DCIS (Ductal Carcinoma In Situ) is stage 0 breast cancer confined to the milk ducts and has not spread to surrounding tissues — considered the earliest stage with a very high cure rate. The primary treatment is lumpectomy (breast-conserving surgery) followed by radiation therapy. Numarak Hospital has a key advantage in its Specimen Radiography (in-operative X-ray machine), which significantly reduces the re-excision rate, and also offers IORT (Intrabeam) as an option for eligible DCIS patients.

What is DCIS?

DCIS stands for Ductal Carcinoma In Situ — a condition where abnormal cells develop within the milk duct but have not yet broken through the duct wall into the surrounding tissues. In medical terms, this is called "stage 0" or Non-invasive Breast Cancer.

The term "in situ" in Latin means "stationary," referring to the fact that the cancer cells are confined to their original location and have not invaded the surrounding breast tissue or lymph nodes. This results in a very high cure rate for DCIS — an overall survival rate close to 100% when treated appropriately.

Why DCIS is important:

  • DCIS accounts for ~20-25% of all breast cancers detected in the era of widespread mammogram screening.

  • If left untreated, approximately 30-50% of DCIS will develop into invasive cancer within 10-20 years.

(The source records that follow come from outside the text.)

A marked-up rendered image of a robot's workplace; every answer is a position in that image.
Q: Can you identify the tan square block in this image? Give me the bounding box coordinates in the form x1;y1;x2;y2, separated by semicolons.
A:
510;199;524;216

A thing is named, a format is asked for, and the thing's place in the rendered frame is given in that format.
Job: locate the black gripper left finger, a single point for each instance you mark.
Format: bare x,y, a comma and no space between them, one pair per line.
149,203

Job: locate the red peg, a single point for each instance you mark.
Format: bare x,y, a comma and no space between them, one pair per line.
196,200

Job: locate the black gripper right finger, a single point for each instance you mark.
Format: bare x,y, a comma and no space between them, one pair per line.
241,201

  • DCIS treated at this stage has a high chance of complete recovery.

  • Mammogram screening is key to detecting DCIS because most cases are asymptomatic.

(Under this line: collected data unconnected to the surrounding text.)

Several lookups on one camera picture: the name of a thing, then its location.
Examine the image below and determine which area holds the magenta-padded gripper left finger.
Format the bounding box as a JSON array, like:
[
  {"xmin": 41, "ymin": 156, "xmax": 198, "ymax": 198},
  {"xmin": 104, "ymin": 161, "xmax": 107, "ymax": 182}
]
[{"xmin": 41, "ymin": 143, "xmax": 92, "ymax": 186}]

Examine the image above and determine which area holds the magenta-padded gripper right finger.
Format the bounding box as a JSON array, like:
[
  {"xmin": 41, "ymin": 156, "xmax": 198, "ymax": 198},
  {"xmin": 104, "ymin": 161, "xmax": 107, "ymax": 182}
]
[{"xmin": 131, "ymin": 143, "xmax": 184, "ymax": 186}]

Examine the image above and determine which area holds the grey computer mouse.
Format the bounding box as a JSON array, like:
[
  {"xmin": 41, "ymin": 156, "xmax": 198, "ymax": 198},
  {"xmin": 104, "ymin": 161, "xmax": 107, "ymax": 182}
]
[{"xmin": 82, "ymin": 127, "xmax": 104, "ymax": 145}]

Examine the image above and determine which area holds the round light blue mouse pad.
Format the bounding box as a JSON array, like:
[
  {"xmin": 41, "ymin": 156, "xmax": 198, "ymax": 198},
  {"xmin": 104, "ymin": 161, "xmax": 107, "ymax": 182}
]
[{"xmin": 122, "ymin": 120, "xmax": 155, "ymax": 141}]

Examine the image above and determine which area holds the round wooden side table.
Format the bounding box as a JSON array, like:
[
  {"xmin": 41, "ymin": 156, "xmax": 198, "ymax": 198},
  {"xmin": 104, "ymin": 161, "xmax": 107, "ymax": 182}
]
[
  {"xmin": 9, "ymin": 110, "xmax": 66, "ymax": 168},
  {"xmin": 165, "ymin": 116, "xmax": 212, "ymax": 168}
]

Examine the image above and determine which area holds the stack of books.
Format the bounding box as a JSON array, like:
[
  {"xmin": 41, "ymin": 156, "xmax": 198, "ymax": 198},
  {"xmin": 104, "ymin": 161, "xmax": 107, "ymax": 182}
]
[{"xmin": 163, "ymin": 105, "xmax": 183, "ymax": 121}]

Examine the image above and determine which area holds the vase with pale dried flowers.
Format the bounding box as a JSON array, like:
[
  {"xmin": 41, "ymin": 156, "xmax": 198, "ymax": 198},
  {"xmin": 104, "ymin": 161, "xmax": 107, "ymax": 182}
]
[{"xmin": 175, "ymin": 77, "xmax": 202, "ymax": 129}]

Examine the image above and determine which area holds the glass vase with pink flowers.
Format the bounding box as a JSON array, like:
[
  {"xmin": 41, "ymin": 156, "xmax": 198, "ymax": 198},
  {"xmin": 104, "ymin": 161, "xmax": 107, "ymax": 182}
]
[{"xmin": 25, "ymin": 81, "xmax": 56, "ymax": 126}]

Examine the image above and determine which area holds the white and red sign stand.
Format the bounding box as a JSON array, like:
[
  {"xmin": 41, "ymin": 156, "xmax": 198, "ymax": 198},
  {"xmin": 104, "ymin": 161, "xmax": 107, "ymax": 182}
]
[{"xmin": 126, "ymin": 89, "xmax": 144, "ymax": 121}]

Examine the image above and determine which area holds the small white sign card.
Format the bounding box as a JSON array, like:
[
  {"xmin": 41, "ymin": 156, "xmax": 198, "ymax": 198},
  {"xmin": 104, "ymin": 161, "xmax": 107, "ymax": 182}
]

How does DCIS differ from invasive breast cancer?

  • Location of cancer cells: DCIS is located in the milk duct. This invasive cancer has penetrated the duct wall and spread to surrounding tissues.

  • Spread: DCIS cannot metastasize. Invasive cancer can spread to lymph nodes and other organs.

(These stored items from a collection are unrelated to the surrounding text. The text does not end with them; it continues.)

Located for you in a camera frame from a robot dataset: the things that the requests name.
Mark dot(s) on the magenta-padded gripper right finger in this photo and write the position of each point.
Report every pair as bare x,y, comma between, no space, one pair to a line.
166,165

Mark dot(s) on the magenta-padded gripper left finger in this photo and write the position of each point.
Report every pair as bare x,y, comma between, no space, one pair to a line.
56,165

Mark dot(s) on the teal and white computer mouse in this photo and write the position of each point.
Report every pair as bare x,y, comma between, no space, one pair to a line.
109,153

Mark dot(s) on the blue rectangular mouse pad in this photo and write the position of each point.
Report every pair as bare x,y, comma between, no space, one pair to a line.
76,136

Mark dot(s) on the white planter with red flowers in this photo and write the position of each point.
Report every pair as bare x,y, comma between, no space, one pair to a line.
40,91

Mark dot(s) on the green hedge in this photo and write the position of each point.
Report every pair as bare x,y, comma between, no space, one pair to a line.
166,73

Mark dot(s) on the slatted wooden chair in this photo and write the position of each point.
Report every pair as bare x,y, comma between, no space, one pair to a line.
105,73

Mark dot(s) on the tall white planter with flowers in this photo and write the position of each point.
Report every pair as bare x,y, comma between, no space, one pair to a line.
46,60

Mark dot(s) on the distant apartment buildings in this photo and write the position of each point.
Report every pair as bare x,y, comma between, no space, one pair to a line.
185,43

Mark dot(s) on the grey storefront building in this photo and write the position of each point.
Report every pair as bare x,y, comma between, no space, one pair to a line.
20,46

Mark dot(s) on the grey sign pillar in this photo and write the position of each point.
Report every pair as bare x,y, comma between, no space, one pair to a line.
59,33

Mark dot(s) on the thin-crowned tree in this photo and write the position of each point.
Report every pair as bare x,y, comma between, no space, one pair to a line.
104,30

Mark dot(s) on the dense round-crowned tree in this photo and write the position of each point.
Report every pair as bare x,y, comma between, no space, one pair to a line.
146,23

  • Staging: DCIS = Stage 0; Invasive Cancer = Stages I-IV, based on size and distribution.

  • Cure rate: DCIS is close to 100%. Invasiveness depends on the stage.

  • Treatment: DCIS usually does not require chemotherapy. Invasive treatments may require chemotherapy, immunotherapy, or targeted therapy.

Detection and symptoms of DCIS.

Most DCIS patients (over 80%) are asymptomatic — detected via mammogram screening which shows microcalcifications (small calcified spots), a hallmark of DCIS.

Possible symptoms (in a rare case):

  • Nipple discharge (also known as lymphatic fluid or blood)

  • A palpable mass — found in cases of mass-forming DCIS.

  • Paget's Disease, a rash on the nipples, is a variant of DCIS.

  • In most cases, there are no symptoms at all; it is detected via mammogram.

Diagnostic testing:

  • Mammogram (3D Tomosynthesis): Detects microcalcifications — Hologic 3D + Genius AI enhances accuracy.

  • Ultrasound: Used in conjunction with ultrasound — DCIS is not often clearly visible on ultrasound because it is usually microcalcifications.

  • MRI: Used to assess the extent of DCIS, especially if Extensive Intraductal Component (EIC) is suspected.

  • Core Needle Biopsy: A tissue sample is taken with a small needle for confirmation — often performed under stereotactic or vacuum-assisted biopsy.

DCIS Grades — Low, Intermediate, High

Pathologists classify DCIS into 3 grades based on cellular characteristics, which is crucial for treatment planning.

  • Low Grade (Grade 1): Cells are near normal, grow/divide slowly, and have a low risk of becoming invasive.

  • Intermediate Grade (Grade 2): Moderately abnormal cells.

  • High Grade (Grade 3): Highly abnormal cells, rapid growth/division, often with comedo necrosis (cell death in the middle of the duct), higher risk of invasive progression.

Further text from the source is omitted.